From the entries, copy each line that includes "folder".

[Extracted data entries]
************

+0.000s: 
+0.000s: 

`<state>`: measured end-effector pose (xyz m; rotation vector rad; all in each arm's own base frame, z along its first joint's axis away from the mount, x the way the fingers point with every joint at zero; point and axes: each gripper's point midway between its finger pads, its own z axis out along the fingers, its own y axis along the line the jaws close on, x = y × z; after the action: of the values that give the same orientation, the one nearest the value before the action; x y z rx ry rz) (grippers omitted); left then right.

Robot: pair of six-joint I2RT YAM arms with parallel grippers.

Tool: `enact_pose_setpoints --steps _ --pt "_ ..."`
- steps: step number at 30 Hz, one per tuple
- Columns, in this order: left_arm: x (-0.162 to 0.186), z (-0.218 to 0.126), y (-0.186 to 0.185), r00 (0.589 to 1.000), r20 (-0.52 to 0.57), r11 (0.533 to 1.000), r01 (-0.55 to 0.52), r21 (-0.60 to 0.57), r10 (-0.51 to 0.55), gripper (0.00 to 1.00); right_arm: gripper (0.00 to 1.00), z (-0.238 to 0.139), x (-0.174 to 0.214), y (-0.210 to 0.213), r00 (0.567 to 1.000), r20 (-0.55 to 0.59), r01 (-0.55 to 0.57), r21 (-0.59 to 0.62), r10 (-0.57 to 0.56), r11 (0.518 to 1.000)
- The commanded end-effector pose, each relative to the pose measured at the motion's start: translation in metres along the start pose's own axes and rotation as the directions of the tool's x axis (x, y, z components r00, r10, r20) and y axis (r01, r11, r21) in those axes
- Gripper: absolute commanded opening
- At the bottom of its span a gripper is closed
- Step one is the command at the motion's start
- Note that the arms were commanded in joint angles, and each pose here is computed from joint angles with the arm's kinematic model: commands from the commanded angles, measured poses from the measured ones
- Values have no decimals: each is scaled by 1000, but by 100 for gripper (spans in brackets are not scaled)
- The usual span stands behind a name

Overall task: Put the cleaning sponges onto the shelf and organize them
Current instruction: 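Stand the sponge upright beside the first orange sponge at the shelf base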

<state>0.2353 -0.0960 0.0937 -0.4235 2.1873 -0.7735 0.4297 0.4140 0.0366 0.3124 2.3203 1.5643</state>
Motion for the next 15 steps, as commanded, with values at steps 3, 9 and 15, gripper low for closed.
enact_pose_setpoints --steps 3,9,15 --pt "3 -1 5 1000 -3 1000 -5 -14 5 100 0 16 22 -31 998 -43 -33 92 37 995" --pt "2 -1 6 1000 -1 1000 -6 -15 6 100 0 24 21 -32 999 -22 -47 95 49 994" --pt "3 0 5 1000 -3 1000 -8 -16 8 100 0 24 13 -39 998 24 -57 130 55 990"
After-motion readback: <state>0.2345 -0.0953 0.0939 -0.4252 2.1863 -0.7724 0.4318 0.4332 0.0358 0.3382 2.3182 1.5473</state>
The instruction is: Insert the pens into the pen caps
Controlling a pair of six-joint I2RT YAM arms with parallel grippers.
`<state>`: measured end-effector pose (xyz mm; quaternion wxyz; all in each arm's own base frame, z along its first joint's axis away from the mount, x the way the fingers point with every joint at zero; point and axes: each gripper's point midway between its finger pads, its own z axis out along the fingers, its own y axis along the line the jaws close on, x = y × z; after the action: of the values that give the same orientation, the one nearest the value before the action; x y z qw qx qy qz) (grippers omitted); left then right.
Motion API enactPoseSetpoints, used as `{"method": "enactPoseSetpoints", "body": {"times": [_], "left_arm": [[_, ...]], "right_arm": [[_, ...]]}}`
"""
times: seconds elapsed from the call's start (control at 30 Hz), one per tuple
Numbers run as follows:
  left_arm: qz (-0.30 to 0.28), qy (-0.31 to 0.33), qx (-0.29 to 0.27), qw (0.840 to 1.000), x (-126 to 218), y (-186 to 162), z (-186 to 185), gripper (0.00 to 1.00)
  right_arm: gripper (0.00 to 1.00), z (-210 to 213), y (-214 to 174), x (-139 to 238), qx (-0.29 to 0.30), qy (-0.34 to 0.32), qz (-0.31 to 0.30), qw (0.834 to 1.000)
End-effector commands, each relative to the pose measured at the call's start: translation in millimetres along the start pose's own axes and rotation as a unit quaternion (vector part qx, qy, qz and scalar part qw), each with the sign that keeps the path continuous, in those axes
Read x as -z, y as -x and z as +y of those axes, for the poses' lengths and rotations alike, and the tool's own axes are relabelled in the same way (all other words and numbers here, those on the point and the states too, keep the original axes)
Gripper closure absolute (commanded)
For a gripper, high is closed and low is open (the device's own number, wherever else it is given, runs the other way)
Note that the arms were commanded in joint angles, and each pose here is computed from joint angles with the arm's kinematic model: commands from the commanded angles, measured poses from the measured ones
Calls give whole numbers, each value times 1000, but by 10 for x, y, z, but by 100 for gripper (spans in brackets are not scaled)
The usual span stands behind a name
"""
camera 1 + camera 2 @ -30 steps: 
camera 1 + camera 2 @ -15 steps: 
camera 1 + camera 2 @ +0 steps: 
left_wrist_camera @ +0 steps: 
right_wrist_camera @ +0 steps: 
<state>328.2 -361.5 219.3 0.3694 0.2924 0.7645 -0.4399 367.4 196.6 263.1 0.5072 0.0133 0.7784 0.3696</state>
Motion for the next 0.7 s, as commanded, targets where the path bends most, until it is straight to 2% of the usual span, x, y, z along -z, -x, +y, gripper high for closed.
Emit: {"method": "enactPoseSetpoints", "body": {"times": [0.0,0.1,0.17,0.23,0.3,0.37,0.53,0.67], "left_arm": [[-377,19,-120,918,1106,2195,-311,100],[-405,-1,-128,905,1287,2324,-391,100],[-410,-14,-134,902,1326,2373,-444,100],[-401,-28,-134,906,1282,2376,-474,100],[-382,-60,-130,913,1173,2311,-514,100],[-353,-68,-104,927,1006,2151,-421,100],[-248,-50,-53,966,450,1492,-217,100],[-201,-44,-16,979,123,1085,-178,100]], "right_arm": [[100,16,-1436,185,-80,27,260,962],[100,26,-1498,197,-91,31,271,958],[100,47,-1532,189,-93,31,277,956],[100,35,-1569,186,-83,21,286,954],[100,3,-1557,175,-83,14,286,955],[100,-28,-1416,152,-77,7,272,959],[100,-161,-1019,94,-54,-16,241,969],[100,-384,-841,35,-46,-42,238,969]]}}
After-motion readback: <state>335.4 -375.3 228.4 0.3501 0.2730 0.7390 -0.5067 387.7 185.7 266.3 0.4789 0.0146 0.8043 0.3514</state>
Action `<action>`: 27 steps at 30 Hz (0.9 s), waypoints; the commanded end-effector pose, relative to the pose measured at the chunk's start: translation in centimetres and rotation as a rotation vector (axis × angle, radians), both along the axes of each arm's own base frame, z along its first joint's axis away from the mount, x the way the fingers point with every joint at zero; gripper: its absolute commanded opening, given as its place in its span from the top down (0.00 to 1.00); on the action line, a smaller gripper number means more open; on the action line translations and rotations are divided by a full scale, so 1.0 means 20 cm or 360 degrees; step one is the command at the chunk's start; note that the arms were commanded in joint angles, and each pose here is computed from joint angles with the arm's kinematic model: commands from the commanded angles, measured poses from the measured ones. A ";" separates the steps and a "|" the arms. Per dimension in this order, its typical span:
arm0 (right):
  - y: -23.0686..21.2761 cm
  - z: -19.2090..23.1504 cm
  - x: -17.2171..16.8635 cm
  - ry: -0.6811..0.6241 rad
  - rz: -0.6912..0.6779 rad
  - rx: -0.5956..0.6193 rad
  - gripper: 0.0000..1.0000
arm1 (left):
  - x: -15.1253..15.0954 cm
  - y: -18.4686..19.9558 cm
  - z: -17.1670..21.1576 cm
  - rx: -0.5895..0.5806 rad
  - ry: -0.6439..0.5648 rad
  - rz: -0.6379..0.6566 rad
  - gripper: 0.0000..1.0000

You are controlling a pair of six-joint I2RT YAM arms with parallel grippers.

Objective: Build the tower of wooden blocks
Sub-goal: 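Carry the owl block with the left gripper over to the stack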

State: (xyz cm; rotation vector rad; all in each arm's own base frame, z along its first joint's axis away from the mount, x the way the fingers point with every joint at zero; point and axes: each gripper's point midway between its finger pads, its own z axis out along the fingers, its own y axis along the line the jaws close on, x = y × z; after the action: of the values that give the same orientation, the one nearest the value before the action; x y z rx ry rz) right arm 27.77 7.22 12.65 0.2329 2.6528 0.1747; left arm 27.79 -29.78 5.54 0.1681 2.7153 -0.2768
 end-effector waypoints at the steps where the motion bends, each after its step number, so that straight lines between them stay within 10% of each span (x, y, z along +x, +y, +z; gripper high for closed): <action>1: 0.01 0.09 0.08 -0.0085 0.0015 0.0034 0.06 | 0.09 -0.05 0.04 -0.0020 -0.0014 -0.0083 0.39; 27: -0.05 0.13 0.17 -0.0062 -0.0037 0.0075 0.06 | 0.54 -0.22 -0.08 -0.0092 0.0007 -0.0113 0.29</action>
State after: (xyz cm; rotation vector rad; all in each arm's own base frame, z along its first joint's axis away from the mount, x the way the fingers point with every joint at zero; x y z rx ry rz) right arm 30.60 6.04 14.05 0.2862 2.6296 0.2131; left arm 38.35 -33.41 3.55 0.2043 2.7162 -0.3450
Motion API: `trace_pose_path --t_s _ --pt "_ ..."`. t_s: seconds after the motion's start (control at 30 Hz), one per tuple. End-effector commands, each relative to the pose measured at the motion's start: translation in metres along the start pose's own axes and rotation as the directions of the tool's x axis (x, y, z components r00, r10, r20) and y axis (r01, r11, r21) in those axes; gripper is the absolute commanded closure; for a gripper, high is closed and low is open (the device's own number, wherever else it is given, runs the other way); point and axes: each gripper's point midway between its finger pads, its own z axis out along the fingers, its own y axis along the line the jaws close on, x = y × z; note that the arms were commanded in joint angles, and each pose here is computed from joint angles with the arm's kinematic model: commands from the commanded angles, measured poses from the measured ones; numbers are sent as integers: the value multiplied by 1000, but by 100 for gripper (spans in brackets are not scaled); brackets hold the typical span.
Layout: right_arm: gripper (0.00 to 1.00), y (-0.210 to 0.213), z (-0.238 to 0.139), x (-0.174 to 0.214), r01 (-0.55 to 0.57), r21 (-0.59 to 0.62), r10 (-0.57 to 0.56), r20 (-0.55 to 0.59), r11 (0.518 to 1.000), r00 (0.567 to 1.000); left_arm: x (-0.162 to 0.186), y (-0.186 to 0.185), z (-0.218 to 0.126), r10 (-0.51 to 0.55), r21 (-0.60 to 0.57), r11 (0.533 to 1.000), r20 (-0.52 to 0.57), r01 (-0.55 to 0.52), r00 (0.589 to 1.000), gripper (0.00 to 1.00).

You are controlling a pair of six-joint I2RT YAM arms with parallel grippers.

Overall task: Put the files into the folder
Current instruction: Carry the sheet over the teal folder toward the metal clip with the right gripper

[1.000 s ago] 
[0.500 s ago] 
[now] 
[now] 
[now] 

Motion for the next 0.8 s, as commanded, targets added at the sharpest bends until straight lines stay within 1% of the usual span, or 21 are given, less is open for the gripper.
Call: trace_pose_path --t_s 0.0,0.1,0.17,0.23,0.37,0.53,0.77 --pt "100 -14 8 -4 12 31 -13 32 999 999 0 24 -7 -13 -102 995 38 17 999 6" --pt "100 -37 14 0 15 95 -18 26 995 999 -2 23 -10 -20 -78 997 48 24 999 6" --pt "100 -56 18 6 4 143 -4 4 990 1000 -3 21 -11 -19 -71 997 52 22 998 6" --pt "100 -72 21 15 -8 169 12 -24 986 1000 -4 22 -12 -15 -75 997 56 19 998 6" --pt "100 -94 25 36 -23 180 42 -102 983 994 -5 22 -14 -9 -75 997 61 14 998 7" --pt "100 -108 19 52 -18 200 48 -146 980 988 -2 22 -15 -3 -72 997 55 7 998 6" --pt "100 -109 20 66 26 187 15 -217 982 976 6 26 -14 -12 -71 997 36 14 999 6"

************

- _REPLY TO THE TASK_
Overall task: Put the files into the folder
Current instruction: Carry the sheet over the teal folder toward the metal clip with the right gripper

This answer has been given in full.